WORK INSTRUCTIONS
Return nothing but the lines from the line containing "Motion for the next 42" through the last line of the records, reproduced exactly.

Entries taken from a collection:
• • • • • • •

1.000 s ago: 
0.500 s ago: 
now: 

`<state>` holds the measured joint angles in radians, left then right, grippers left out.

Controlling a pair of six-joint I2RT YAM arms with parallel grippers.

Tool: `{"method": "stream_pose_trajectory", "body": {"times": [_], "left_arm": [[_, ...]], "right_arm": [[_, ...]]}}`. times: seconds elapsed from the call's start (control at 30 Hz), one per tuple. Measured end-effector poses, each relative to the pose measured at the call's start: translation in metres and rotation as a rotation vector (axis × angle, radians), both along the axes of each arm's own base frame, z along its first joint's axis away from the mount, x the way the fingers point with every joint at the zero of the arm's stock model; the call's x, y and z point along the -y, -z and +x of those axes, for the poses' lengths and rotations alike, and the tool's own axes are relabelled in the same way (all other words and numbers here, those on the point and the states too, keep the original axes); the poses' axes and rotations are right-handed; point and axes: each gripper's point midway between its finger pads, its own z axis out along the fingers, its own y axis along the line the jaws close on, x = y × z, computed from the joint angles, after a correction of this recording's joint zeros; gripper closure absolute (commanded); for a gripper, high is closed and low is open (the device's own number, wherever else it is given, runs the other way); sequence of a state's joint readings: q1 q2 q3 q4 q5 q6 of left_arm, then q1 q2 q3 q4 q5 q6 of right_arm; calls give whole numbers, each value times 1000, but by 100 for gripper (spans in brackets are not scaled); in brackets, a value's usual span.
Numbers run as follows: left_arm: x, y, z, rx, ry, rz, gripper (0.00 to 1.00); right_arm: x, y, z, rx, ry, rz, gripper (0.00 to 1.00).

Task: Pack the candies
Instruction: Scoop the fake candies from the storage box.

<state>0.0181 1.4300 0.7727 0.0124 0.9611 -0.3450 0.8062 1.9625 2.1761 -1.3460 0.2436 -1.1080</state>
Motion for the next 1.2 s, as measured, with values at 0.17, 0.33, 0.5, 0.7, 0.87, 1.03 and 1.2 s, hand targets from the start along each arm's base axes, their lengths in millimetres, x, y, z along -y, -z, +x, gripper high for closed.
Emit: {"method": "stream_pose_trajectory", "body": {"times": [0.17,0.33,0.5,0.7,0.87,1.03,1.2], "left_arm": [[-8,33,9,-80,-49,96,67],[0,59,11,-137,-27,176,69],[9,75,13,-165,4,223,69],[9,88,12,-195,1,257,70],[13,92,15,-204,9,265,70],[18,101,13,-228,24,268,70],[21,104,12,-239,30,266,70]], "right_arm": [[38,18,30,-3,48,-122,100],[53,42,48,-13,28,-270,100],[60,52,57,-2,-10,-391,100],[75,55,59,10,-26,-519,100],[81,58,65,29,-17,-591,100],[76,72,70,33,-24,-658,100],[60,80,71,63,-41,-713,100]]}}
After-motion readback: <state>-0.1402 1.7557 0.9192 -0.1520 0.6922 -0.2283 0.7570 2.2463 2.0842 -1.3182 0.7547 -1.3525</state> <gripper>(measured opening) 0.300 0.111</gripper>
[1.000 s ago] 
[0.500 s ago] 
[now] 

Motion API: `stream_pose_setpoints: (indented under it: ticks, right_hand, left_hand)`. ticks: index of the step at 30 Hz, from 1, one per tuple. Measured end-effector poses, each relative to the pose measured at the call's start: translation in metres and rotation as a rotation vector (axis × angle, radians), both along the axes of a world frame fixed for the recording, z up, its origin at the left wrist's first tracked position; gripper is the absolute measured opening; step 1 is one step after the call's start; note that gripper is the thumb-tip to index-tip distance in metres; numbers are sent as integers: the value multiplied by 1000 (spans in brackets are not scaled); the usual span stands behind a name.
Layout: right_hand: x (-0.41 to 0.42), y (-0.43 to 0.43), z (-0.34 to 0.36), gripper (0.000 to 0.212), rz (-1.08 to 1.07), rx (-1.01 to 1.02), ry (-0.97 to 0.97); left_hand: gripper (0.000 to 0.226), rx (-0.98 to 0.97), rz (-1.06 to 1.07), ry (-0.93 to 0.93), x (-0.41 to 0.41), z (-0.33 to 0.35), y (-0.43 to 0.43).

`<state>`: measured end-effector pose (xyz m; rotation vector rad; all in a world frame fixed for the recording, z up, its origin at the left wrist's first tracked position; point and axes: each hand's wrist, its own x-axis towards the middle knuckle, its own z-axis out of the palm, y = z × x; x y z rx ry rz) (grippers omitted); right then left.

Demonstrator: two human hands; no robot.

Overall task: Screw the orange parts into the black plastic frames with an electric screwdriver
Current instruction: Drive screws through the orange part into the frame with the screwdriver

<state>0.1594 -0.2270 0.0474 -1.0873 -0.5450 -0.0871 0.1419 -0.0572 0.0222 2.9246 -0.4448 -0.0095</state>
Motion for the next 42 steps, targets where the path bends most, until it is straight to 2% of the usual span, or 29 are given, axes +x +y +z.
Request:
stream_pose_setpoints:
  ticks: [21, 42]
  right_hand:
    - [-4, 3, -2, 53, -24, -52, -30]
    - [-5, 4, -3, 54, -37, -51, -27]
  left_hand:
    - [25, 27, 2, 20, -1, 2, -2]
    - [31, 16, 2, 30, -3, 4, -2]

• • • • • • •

SOLVED PROBLEM
Motion for the next 42 steps, targets where the path bends most, until it is straight to 2% of the usual span, or 29 are given, axes +x +y +z.
Request:
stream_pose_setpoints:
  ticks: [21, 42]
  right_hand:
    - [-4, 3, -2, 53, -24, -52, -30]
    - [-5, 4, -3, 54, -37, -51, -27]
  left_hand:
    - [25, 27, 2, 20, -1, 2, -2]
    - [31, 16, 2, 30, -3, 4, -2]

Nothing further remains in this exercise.